Data excerpt -
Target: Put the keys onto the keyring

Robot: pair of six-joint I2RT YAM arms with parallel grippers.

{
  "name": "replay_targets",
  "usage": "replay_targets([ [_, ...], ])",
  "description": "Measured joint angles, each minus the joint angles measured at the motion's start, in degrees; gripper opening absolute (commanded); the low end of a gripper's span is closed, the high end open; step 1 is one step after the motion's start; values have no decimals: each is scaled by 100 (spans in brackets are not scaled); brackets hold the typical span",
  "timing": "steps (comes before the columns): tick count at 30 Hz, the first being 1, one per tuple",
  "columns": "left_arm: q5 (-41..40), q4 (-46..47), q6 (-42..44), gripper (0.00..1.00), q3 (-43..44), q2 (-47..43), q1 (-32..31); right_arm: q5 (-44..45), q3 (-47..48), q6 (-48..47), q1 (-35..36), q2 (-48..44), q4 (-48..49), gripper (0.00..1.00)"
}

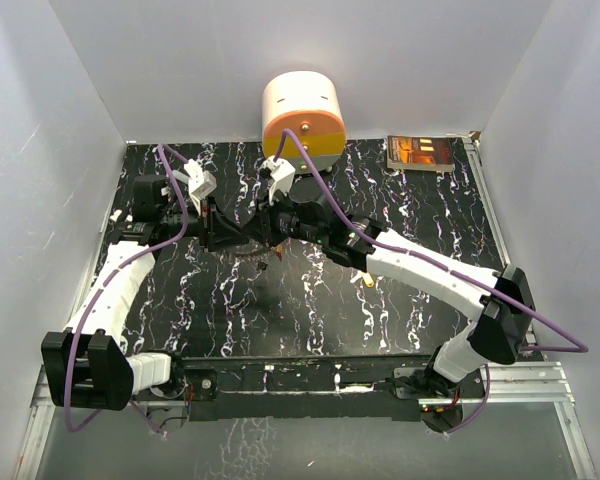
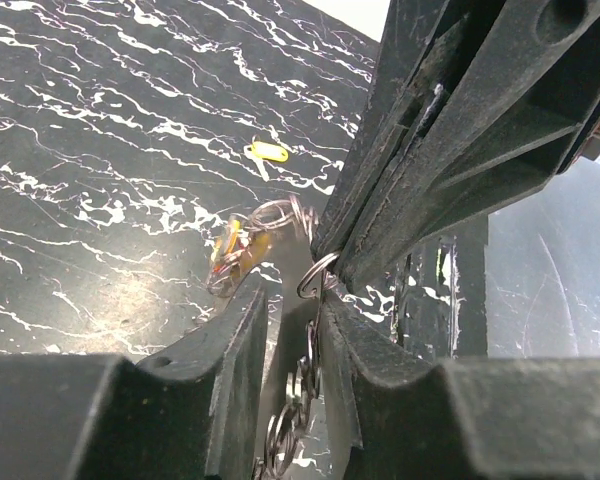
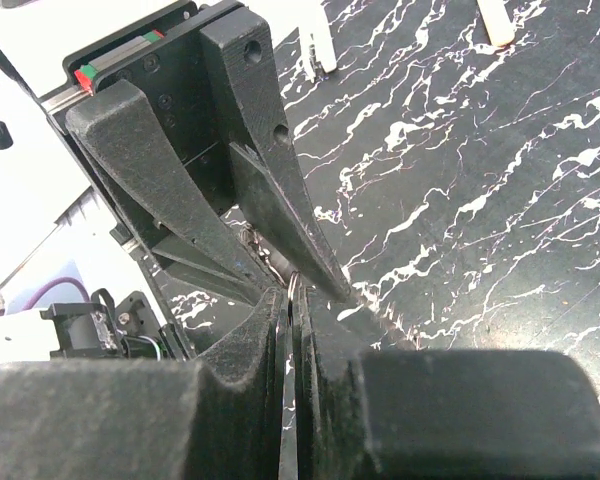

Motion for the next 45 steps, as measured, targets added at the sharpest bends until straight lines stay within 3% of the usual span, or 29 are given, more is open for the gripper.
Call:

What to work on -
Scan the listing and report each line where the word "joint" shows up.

Answer -
Robot: pair of six-joint I2RT YAM arms with parallel grippers.
  "description": "Measured joint angles, each minus the joint angles measured at the motion's start, in degrees; gripper opening absolute (commanded); the low end of a gripper's span is closed, the high end open; step 1 is one step after the motion's start; values have no decimals: each is scaled by 100 (spans in brackets are not scaled); brackets hold the typical span",

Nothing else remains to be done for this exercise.